There are a variety of reasons your ankle may be causing you pain. During our assessment, the focus is on WHY you have pain, rather than on the anatomical structure (i.e. disc, ligament, tendon, joint). Once we know that answer, then we can find a solution.

Ankle injuries can be chronic or acute. If it is an acute injury (i.e. ankle sprain) then the therapist will focus on decreasing pain, increasing movement and gradually progression back to your activities.

If it is a chronic injury, then we need to search for the cause. If we don't know the cause then we are only treating symptoms and that will not fix your pain permanently!

Here are a few reasons you may be in pain but your therapist will be the one to assess your injury and create a treatment plan.

1) Joint tightness  - your ankle is not flexible and therefore you put too much pressure on certain structures when walking, running etc.

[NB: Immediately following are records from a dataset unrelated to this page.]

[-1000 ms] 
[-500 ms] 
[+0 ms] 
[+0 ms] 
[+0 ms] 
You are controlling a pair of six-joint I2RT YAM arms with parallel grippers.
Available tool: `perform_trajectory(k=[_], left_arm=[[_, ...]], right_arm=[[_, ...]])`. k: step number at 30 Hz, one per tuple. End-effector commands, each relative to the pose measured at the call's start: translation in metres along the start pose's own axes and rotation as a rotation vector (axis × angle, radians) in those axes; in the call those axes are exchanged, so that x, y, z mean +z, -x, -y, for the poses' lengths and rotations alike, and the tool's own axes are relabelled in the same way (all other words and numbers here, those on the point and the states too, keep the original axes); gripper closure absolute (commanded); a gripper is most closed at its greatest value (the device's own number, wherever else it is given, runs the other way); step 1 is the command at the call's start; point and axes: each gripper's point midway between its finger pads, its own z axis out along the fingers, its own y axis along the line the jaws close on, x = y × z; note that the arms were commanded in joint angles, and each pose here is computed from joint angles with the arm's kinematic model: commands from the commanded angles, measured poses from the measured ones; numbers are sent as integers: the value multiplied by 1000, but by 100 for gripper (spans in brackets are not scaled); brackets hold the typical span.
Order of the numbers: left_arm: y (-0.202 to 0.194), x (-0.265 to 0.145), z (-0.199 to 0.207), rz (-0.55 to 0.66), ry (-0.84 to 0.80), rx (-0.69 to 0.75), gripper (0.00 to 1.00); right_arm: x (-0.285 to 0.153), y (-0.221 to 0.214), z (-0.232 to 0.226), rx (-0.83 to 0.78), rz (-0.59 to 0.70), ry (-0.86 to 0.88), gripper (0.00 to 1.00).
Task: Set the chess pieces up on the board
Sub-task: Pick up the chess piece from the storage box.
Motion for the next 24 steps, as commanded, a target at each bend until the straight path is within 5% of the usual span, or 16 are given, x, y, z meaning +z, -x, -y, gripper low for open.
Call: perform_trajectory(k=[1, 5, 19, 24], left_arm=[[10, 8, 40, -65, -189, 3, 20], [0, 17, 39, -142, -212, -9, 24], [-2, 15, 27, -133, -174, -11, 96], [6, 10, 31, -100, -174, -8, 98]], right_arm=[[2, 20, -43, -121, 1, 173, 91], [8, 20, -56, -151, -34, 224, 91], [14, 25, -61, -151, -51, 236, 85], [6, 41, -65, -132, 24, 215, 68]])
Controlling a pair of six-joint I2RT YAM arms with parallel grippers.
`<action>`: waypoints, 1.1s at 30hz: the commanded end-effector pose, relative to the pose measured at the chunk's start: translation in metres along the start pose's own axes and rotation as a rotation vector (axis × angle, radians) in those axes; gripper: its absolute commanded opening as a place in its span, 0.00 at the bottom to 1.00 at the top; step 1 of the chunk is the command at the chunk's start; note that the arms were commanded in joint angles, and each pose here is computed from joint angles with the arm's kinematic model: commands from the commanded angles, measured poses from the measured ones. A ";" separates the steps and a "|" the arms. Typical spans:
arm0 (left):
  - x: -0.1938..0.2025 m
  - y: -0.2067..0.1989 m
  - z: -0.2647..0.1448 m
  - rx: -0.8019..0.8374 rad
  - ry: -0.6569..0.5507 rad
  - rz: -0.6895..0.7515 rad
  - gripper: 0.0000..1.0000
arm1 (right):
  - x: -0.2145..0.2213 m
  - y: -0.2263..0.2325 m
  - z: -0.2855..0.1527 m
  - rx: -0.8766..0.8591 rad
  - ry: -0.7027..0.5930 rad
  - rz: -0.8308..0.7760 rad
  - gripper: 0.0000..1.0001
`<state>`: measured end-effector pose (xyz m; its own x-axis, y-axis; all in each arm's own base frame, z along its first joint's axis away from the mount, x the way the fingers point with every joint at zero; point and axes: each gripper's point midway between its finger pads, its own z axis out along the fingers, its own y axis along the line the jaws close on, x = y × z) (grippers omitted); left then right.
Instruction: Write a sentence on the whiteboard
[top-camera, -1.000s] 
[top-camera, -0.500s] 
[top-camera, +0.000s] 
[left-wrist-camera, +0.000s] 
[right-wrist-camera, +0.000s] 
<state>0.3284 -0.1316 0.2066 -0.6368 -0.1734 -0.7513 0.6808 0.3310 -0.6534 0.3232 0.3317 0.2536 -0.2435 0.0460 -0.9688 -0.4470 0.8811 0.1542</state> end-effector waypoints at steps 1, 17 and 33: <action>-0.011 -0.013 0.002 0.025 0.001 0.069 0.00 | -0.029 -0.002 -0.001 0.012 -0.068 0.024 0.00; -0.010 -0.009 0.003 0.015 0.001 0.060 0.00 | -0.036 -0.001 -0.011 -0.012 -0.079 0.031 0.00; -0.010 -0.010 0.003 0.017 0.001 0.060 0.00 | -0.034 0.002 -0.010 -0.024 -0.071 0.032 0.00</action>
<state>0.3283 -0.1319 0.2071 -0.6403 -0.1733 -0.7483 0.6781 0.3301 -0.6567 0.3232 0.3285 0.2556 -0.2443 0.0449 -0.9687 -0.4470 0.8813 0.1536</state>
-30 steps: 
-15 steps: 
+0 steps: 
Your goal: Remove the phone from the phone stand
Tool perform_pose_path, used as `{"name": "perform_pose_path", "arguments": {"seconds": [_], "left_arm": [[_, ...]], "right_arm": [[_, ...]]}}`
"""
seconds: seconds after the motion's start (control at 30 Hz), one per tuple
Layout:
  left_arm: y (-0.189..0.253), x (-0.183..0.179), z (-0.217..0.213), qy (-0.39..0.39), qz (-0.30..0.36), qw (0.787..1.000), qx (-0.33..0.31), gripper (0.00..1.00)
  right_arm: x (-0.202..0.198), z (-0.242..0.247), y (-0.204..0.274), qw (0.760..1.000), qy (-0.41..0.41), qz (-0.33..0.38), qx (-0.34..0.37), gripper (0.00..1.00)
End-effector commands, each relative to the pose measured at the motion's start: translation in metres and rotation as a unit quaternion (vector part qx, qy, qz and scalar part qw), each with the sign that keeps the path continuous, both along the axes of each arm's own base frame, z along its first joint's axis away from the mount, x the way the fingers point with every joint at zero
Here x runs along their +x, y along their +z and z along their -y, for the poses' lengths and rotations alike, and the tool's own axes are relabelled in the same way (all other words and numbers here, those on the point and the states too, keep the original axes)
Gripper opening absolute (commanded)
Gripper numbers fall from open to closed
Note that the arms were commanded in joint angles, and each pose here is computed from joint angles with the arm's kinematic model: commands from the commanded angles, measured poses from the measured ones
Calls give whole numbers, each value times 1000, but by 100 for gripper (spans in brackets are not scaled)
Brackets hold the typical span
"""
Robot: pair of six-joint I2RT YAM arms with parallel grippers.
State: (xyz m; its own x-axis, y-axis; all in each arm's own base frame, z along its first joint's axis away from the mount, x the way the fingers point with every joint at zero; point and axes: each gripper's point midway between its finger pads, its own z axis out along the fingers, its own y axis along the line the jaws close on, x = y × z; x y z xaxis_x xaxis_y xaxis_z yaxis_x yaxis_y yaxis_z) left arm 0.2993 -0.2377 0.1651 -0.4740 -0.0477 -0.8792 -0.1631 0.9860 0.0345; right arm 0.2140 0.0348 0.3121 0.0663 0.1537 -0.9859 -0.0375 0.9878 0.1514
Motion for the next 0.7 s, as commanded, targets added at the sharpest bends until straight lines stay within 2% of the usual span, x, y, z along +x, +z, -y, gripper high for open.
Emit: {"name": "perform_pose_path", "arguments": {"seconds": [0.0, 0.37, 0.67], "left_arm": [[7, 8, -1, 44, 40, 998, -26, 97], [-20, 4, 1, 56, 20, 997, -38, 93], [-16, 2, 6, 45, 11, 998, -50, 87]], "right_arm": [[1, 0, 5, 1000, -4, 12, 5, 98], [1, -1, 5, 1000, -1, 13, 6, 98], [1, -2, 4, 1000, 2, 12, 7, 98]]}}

2) Poor balance  - increases the stress on the ankles if those muscles are trying to work too hard to keep you upright.

3) Muscle weakness - frequently a lack in strength in certain muscles, especially in the calves, will contribute to ankle pain. Also, assessing the hip stability is important when assessing the ankle. The therapist will need to assess those muscles to see which ones are the problem.

4) Muscle tightness - if certain muscles are too tight then they are not able to move in the proper patterns. A muscle that is too tight or too stretched can be a problem!

Who can help you?

What might be involved in their treatment?

  1. Assessment of movement, balance and strength
  2. Assessment of gait (walking pattern)
  3. Education - to teach you what is causing your pain and how to make it better as well as how to prevent it from returning in the future
  4. Exercises - teaching you how to do the proper exercises to decrease your pain and improve your strength and/or mobility
  5. Manual therapy - your therapist may need to release muscles or mobilize joints to improve their ability to move
  6. Orthotics, footwear or compression sock assessment with our pedorthist
  7. Referral back to family doctor for imaging or to a specialist - if the therapist feels there is a need for an Xray, U/S or MRI then they will contact your family physician to discuss it. They may also suggest a specialist's referral if treatment is not progressing as it should.